[ G.R. No. 1537. April 08, 1905 ] 4 Phil. 391
[ G.R. No. 1537. April 08, 1905 ]
THE UNITED STATES, COMPLAINANT AND APPELLEE, VS. GERONIMO MILLA ET AL., DEFENDANTS AND APPELLANTS. D E C I S I O N
WILLARD, J.:
In the principal document, with the falsification of which the defendants were charged, it was recited that the defendant Geronimo Milla stated that he was owner of the lands therein described and it was further recited that the complaining witness, Victoriano Barcena, and the four other complaining witnesses, ceded to the defendant Geronimo Milla an undivided half of the said lands. That these complaining witnesses actually signed this document is undisputed. They so testified themselves. By such signatures they gave their consent to the contract and to the terms thereof, as stated in the said instrument.

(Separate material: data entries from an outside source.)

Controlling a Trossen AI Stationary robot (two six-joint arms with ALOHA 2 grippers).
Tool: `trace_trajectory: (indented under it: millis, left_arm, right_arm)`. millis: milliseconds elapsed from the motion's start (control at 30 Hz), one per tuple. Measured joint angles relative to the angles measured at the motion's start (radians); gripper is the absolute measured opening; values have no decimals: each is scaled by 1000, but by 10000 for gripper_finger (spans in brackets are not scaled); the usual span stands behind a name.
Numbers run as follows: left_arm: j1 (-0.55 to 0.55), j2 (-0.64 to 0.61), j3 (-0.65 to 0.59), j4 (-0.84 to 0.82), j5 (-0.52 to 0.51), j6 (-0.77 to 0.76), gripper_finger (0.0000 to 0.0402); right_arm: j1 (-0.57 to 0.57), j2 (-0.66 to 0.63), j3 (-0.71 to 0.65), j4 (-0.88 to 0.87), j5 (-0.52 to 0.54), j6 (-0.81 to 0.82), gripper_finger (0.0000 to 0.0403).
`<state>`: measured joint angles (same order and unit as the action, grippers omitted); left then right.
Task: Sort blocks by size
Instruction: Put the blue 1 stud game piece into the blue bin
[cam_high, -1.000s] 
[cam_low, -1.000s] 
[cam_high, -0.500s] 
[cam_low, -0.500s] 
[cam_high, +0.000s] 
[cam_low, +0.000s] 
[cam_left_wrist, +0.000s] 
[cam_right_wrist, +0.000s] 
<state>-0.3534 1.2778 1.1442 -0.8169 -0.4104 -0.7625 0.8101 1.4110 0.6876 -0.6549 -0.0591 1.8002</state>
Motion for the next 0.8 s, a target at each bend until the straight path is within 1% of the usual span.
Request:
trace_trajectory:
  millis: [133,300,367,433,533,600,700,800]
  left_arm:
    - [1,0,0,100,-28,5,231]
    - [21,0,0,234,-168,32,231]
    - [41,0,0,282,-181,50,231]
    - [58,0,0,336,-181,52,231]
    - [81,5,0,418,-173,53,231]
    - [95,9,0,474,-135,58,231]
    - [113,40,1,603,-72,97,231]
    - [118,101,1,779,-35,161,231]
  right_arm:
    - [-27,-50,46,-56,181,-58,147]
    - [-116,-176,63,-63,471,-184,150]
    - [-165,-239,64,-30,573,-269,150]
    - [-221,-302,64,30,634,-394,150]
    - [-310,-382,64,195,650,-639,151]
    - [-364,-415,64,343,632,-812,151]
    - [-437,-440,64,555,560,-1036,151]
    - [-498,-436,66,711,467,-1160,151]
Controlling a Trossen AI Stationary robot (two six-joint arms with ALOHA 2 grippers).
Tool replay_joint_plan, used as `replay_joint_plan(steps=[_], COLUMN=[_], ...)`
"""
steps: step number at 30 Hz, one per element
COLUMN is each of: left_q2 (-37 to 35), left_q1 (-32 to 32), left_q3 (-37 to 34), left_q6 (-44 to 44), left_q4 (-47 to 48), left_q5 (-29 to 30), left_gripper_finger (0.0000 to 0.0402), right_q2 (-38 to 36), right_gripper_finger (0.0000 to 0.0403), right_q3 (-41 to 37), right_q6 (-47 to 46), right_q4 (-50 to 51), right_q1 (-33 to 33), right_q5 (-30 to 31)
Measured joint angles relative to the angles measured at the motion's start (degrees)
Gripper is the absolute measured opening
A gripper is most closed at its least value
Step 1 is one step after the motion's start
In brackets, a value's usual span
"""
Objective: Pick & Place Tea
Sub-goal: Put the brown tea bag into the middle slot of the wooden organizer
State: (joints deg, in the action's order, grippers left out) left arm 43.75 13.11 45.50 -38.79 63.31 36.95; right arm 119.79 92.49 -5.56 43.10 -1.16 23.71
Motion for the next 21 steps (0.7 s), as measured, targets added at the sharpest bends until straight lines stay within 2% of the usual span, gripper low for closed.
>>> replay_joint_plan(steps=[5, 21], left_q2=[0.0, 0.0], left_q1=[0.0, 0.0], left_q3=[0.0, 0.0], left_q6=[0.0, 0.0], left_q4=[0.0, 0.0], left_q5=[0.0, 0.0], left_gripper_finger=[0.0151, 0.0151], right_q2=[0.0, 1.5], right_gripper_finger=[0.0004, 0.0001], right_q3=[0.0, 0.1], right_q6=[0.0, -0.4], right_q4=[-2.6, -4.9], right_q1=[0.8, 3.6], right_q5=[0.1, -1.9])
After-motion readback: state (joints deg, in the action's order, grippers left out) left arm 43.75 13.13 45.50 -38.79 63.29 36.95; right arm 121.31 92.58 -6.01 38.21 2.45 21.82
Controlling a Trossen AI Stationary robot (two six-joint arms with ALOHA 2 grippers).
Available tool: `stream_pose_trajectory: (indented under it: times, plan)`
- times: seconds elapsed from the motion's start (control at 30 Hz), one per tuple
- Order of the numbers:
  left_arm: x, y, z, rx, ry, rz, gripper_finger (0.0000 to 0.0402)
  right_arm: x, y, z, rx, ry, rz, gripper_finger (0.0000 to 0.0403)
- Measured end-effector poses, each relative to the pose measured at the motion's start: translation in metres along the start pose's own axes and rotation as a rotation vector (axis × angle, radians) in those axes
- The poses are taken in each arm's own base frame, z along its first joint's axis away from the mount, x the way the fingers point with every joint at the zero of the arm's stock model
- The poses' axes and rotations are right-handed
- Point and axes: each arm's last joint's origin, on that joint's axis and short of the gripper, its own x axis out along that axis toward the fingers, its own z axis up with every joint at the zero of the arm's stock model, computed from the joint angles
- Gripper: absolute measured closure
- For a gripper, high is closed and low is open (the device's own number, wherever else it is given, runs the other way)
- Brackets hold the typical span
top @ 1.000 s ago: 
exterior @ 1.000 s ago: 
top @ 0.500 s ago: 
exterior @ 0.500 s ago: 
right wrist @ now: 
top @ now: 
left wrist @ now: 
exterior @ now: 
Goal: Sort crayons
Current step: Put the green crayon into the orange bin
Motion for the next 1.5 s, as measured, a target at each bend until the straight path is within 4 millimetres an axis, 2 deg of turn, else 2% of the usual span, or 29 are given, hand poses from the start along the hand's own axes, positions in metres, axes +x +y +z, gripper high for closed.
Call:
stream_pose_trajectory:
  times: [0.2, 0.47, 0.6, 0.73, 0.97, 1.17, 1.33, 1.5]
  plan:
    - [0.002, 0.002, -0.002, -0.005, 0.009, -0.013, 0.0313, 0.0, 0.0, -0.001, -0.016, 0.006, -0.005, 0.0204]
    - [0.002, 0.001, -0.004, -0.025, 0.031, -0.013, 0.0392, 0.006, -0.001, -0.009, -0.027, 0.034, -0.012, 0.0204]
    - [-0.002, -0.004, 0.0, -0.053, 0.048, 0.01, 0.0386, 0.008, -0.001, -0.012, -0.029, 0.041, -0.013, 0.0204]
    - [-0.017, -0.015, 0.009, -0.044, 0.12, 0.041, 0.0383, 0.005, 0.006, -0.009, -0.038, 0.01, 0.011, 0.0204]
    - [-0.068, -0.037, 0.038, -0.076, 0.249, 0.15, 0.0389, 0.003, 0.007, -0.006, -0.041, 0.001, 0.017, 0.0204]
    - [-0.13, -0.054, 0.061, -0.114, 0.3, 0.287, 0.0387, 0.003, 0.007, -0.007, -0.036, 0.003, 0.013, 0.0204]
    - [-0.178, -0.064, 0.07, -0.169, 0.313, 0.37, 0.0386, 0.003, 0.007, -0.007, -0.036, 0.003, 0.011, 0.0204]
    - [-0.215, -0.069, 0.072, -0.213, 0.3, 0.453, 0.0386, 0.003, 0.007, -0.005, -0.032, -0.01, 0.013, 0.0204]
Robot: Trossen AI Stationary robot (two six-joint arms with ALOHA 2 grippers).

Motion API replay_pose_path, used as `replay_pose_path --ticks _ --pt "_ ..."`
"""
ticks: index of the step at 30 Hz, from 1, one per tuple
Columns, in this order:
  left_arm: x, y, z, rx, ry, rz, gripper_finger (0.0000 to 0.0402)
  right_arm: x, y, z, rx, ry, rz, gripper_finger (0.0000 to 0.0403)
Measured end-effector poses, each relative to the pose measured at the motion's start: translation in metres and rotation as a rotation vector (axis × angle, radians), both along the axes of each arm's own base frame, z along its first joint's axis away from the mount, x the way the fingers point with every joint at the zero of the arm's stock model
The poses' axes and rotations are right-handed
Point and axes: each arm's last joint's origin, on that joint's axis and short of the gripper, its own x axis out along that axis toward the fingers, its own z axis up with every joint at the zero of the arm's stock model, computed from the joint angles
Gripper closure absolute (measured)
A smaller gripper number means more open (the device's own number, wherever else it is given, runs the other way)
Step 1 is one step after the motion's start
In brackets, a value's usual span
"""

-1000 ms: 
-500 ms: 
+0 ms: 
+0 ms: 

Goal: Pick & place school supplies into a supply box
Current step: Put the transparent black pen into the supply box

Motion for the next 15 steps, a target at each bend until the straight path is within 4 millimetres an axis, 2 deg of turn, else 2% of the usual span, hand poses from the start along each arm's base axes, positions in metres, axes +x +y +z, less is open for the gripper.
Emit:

It is claimed by them, however, that their consent to the contract was obtained by intimidation on the part of the defendant Juan Cardona, in which the defendant Geronimo Milla participated, and of which the other defendants Agustin Ramos and Manuel Navarro had knowledge at the time. The defendant Agustin Ramos was at the time the municipal president and Manuel Navarro the municipal secretary of the pueblo of Gerona, in the Province of Tarlac, and they signed the contract in their official capacity, the said Ramos claiming to exercise the functions of a notary public. The complaint charges all the defendants with the falsification of a public document, in the particular that they made in the contract in question a false statement of the facts (Art. 300, par. 4, Penal Code). But in view of the fact that the parties to the contract gave their consent to the document, we do not see how there could have been any false statement of the facts contained therein, at least such a false statement as would subject the parties to the contract to the penalties contained in article 300 of the Penal Code. It is claimed by the Government that, because their consent to this contract was obtained by intimidation, the effect is the same as if no consent had ever been given and the entire document had been simulated. We can not agree with this contention. The document was not a simulated or a false document, but was a genuine one, bearing the genuine signatures of the parties to it.The fact that one’s consent to a contract may be obtained by mistake, violence, intimidation, or fraud does not make the contract a false contract. The rights of a party whose consent has thus been obtained are denned in articles 1265, 1300 et seq., of the Civil Code. Whatever other crime these defendants, and especially Cardona, may have been guilty of, they were not, we think, guilty of the crime of falsification, either of a public or private document. The other documents with the falsification of which the defendants are charged but state the result of the principal document, and if the latter is not falsified the former can not be. The defendant Cardona having died pending the appeal, the cause is dismissed as to him. As to the other defendants, the judgment of the court below is reversed and they are acquitted, with the costs of this instance de ofcio.
Arellano, C. J,, Mapa, and Johnson, JJ., concur. Carson, J., reserves his opinion.